Modification of sodium niobate energy storage ceramics via doping with a high-entropy phase

Abstract

With the miniaturization and lightweight development of electronic products, dielectric capacitors urgently need to be miniaturized and light weight for energy storage. The NaNbO₃-based lead-free antiferroelectric ceramic is an outstanding choice due to its high energy storage capacity, excellent charge and discharge performance, and a wide range of stability across various temperatures and frequencies.
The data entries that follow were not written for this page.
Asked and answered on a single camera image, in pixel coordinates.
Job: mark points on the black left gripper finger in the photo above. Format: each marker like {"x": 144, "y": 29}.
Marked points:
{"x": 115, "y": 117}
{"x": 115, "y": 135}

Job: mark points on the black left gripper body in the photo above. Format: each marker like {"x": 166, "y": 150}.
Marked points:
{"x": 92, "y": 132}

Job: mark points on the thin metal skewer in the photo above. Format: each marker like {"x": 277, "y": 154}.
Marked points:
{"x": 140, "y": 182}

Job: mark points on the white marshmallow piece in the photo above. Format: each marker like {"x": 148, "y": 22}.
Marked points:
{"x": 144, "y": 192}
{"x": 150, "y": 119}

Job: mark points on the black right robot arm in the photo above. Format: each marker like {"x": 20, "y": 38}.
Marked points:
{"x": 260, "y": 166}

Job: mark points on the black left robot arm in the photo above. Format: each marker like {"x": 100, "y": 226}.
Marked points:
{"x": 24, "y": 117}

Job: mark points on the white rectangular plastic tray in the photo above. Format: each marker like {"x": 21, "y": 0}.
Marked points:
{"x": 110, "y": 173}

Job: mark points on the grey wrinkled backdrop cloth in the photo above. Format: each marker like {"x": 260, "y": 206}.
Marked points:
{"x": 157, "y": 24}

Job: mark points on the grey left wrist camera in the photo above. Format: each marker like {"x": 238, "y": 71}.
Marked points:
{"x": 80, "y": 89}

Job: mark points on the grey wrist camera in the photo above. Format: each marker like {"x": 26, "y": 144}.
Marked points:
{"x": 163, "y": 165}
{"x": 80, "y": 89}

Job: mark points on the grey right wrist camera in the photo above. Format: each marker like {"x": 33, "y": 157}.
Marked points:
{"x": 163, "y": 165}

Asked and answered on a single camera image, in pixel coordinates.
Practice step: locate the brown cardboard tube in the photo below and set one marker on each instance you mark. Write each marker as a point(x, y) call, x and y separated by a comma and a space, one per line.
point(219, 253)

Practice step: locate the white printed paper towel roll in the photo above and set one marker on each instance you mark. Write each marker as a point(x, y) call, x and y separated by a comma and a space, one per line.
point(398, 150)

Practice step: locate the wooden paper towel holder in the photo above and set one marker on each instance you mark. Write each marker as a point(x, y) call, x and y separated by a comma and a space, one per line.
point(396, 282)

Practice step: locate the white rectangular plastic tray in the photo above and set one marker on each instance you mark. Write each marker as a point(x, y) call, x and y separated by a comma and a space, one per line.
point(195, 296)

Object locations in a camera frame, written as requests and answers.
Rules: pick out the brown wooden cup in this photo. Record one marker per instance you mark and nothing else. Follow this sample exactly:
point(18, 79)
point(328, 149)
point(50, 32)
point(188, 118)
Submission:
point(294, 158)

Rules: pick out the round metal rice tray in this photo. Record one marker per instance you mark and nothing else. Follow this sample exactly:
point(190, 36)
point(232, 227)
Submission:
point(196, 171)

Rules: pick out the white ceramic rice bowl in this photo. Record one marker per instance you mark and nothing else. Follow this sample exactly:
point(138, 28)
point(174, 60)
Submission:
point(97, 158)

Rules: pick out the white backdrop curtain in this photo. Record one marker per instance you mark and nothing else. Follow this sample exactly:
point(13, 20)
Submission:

This study presents a new lead-free antiferroelectric ceramic (1 − x)NaNbO₃-x(Bi_0.2La_0.2Y_0.2Dy_0.2Tb_0.2)(Mg_0.5Hf_0.5)O₃ [(1 − x)NN-xBLYDTMH, x = 0.00, 0.05, 0.10, 0.15], which was synthesized via conventional solid-state reactions. The impedance analysis shows that introducing BLYDTMH could enhance the activation energies of the grain boundary, which is vital for the breakdown strength (E_b) of the ceramics. With the incorporation of BLYDTMH, the antiferroelectric phase is stabilized, and 0.90NN-0.10BLYDTMH shows a high breakdown strength. The ceramic exhibits the most satisfactory energy-storage properties, with a recoverable energy storage density of approximately 6.1 J cm⁻³ at an electric field of 670 kV cm⁻¹, at x = 0.10. And extremely short charge–discharge time (t_0.9 < 100 ns) remains at the nanosecond level, demonstrating significant potential for high-power pulsed capacitor applications. The strategy would offer a new approach to designing antiferroelectric materials suitable for various material systems used in energy storage capacitors.